Processor (e.g. processing circuitry or logic) 102 may be any type of processor, such as, for example, a central processing unit (CPU), a Graphics Processing Unit (GPU), a Neural Processing Unit (NPU), or any other type of processing unit. Processor 102 may comprise one or more sub-processors, processing units, multi-core processors or modules that are configured to work together in a distributed manner to control the node in the manner described herein.


The node 100 may comprise a memory 104. In some embodiments, the memory 104 of the node 100 can be configured to store program code or instructions that can be executed by the processor 102 of the node 100 to perform the functionality described herein. The memory 104 of the node 100, may be configured to store any data or information referred to herein, such as for example, requests, resources, information, data, signals, or similar that are described herein. The processor 102 of the node 100 may be configured to control the memory 104 of the node 100 to store such information.


In some embodiments, the node 100 may be a virtual node, e.g. such as a virtual machine or any other containerised computer node. In such embodiments, the processor 102 and the memory 104 may be portions of larger processing and memory resources respectively.

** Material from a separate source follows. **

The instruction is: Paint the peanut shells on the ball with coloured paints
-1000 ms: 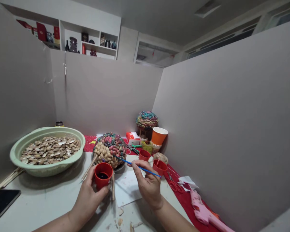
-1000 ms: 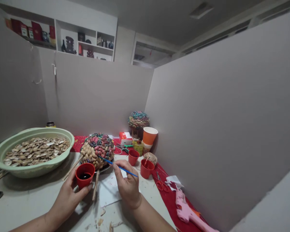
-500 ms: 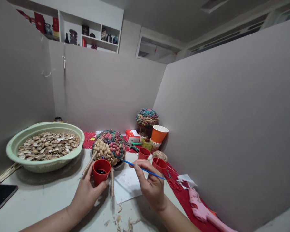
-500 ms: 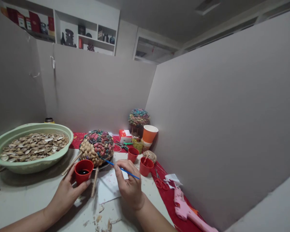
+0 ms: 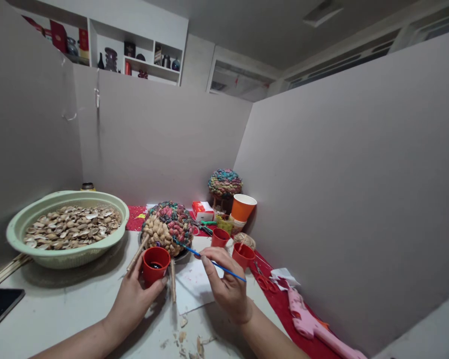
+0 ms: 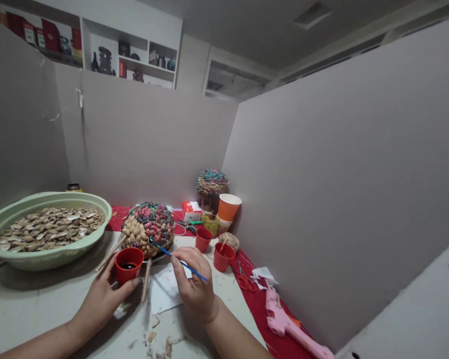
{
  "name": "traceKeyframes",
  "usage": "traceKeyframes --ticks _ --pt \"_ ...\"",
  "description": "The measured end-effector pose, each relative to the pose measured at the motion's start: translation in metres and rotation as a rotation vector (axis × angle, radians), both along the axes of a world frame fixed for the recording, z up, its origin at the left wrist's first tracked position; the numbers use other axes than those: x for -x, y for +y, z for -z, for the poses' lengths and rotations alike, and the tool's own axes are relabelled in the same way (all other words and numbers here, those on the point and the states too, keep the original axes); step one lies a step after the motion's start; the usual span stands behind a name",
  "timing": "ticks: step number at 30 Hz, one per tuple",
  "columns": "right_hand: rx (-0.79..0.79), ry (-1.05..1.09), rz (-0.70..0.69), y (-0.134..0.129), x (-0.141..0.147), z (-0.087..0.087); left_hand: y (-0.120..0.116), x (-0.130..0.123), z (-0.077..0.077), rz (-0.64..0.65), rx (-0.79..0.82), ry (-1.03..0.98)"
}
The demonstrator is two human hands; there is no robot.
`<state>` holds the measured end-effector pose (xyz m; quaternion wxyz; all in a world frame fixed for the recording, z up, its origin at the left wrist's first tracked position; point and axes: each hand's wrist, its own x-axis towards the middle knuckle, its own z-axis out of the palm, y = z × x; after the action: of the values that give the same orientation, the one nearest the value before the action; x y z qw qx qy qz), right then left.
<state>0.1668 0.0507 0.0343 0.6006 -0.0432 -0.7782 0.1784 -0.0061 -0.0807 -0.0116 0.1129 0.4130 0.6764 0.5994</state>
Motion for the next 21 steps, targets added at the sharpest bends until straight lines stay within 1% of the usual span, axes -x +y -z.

It will be appreciated that a computing node 100 may comprise other components to those illustrated in FIG. 1. For example, node 100 may comprise a power supply (e.g. mains or battery power supply). The node 100 may further comprise a wireless transmitter and/or wireless receiver to communicate wirelessly with other computing nodes. In some embodiments, the node 100 may further comprise a user input device such as a mouse, keyboard, or touch pad, for receiving input user data. In some embodiments, the node 100 may further comprise a display for displaying any of the data described herein, such as for example, any of the outputs (or intermediate data products) of any of the methods described herein.


As described above, the node 100 is for use in predicting whether a transaction of a digital currency stored in a blockchain is fraudulent. Thus, in some embodiments, the node 100 may be in a peer-to-peer network involved in storing a blockchain. In other embodiments, as will be described in more detail below, the node 100 may be comprised in (or otherwise associated with) a currency exchange, for use in predicting whether transactions are fraudulent as part of a security processes used to authorise the transaction.


As noted above, in some embodiments, the node 100 is configured to train a model using a machine learning process, to predict whether a transaction of a digital currency stored in a blockchain is fraudulent. In brief, in such embodiments, the node 100 may be configured to obtain transaction data for a first transaction of first funds in the digital currency, wherein the transaction data further comprises information related to a second transaction of the first funds that preceded the first transaction. The node 100 may be further configured to label the transaction data for the first transaction according to whether the first transaction was fraudulent. The node 100 may be further configured to use the transaction data and the label as training data with which to train the model.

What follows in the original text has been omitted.